## TASK BRIEF
Output only the stretch of the listing that starts at the line containing "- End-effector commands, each" and ends at the line containing "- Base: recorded", reproduced exactly with both ends.

.....

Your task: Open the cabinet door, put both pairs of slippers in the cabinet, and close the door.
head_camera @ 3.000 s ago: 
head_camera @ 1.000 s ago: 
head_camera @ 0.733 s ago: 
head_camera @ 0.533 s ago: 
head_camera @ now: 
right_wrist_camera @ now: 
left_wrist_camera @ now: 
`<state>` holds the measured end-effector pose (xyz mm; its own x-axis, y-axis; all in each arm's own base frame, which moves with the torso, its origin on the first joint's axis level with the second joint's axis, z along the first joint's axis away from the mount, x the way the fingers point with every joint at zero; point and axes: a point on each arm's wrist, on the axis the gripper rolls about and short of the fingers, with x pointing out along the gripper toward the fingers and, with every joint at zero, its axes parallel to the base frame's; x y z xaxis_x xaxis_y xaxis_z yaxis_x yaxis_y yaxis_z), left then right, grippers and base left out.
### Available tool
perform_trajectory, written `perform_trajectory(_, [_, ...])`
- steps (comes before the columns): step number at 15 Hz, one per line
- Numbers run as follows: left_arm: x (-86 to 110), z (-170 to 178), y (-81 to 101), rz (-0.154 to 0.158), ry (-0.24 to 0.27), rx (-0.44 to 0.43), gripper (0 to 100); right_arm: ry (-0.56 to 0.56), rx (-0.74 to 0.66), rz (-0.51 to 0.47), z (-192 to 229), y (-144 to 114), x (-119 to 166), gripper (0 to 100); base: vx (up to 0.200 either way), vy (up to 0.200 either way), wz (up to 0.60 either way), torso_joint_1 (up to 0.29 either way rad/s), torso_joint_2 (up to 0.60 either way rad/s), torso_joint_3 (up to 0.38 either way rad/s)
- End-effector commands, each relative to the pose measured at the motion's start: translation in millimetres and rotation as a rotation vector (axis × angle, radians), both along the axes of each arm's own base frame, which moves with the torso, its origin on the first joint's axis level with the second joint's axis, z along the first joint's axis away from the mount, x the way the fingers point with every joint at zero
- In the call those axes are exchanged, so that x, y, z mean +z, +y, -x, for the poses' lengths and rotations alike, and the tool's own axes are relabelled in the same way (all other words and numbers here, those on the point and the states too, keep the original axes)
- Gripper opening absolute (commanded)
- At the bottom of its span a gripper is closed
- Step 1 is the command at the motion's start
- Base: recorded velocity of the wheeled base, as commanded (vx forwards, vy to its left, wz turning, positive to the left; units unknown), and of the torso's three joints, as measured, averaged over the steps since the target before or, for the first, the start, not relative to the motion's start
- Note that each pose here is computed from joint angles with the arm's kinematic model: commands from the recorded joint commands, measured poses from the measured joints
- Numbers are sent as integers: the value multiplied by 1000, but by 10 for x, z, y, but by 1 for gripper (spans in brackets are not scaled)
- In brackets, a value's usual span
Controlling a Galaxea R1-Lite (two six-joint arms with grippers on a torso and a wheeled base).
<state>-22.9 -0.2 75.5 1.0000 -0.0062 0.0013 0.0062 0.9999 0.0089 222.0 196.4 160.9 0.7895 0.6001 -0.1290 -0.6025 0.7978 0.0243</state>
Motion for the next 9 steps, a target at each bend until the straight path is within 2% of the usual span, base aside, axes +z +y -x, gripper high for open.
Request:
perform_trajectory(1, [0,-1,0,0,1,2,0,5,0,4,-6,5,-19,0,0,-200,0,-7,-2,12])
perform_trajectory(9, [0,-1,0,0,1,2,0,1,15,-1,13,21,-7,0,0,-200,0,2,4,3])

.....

## OUTPUT BELOW
- End-effector commands, each relative to the pose measured at the motion's start: translation in millimetres and rotation as a rotation vector (axis × angle, radians), both along the axes of each arm's own base frame, which moves with the torso, its origin on the first joint's axis level with the second joint's axis, z along the first joint's axis away from the mount, x the way the fingers point with every joint at zero
- In the call those axes are exchanged, so that x, y, z mean +z, +y, -x, for the poses' lengths and rotations alike, and the tool's own axes are relabelled in the same way (all other words and numbers here, those on the point and the states too, keep the original axes)
- Gripper opening absolute (commanded)
- At the bottom of its span a gripper is closed
- Step 1 is the command at the motion's start
- Base: recorded velocity of the wheeled base, as commanded (vx forwards, vy to its left, wz turning, positive to the left; units unknown), and of the torso's three joints, as measured, averaged over the steps since the target before or, for the first, the start, not relative to the motion's start

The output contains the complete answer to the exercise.